• WHAT IS REQUIRED:
Exact repetition of the whole listing is what this exercise asks for.

• INFORMATION PROVIDED:
Content starts
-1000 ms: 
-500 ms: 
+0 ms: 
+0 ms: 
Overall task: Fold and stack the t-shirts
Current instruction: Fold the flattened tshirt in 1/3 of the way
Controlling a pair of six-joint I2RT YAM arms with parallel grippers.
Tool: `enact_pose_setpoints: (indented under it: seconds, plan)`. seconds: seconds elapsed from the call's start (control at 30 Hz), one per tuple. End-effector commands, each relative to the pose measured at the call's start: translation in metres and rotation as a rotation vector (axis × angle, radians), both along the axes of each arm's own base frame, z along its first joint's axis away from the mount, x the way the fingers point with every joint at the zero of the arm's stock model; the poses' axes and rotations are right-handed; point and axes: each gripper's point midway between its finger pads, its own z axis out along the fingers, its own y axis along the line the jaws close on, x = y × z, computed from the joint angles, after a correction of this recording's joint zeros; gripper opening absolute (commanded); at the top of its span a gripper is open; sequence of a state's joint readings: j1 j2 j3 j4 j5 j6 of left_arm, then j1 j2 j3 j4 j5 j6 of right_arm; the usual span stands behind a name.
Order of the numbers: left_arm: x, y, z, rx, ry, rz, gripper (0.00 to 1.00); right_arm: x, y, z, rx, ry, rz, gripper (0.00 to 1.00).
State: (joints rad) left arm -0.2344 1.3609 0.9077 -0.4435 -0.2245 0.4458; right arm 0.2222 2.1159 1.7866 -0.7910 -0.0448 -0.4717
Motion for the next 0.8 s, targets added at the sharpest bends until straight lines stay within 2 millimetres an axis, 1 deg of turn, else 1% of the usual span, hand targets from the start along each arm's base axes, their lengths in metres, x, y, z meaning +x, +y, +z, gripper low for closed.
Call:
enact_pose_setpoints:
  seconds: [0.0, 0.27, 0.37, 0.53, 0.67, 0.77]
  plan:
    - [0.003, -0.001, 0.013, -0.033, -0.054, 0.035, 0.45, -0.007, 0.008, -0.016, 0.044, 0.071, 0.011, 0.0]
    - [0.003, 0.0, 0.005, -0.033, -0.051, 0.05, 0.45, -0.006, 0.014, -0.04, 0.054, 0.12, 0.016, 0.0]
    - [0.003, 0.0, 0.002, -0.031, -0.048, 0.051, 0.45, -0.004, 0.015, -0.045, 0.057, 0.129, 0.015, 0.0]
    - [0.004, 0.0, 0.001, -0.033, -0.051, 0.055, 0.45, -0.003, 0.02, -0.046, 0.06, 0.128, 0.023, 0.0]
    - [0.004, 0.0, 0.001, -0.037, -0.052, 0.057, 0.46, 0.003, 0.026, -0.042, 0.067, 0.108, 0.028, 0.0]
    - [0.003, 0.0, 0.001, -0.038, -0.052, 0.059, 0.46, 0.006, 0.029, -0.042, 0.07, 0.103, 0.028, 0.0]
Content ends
• SOLUTION TO THIS TASK:
-1000 ms: 
-500 ms: 
+0 ms: 
+0 ms: 
Overall task: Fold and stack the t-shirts
Current instruction: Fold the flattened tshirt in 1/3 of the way
Controlling a pair of six-joint I2RT YAM arms with parallel grippers.
Tool: `enact_pose_setpoints: (indented under it: seconds, plan)`. seconds: seconds elapsed from the call's start (control at 30 Hz), one per tuple. End-effector commands, each relative to the pose measured at the call's start: translation in metres and rotation as a rotation vector (axis × angle, radians), both along the axes of each arm's own base frame, z along its first joint's axis away from the mount, x the way the fingers point with every joint at the zero of the arm's stock model; the poses' axes and rotations are right-handed; point and axes: each gripper's point midway between its finger pads, its own z axis out along the fingers, its own y axis along the line the jaws close on, x = y × z, computed from the joint angles, after a correction of this recording's joint zeros; gripper opening absolute (commanded); at the top of its span a gripper is open; sequence of a state's joint readings: j1 j2 j3 j4 j5 j6 of left_arm, then j1 j2 j3 j4 j5 j6 of right_arm; the usual span stands behind a name.
Order of the numbers: left_arm: x, y, z, rx, ry, rz, gripper (0.00 to 1.00); right_arm: x, y, z, rx, ry, rz, gripper (0.00 to 1.00).
State: (joints rad) left arm -0.2344 1.3609 0.9077 -0.4435 -0.2245 0.4458; right arm 0.2222 2.1159 1.7866 -0.7910 -0.0448 -0.4717
Motion for the next 0.8 s, targets added at the sharpest bends until straight lines stay within 2 millimetres an axis, 1 deg of turn, else 1% of the usual span, hand targets from the start along each arm's base axes, their lengths in metres, x, y, z meaning +x, +y, +z, gripper low for closed.
Call:
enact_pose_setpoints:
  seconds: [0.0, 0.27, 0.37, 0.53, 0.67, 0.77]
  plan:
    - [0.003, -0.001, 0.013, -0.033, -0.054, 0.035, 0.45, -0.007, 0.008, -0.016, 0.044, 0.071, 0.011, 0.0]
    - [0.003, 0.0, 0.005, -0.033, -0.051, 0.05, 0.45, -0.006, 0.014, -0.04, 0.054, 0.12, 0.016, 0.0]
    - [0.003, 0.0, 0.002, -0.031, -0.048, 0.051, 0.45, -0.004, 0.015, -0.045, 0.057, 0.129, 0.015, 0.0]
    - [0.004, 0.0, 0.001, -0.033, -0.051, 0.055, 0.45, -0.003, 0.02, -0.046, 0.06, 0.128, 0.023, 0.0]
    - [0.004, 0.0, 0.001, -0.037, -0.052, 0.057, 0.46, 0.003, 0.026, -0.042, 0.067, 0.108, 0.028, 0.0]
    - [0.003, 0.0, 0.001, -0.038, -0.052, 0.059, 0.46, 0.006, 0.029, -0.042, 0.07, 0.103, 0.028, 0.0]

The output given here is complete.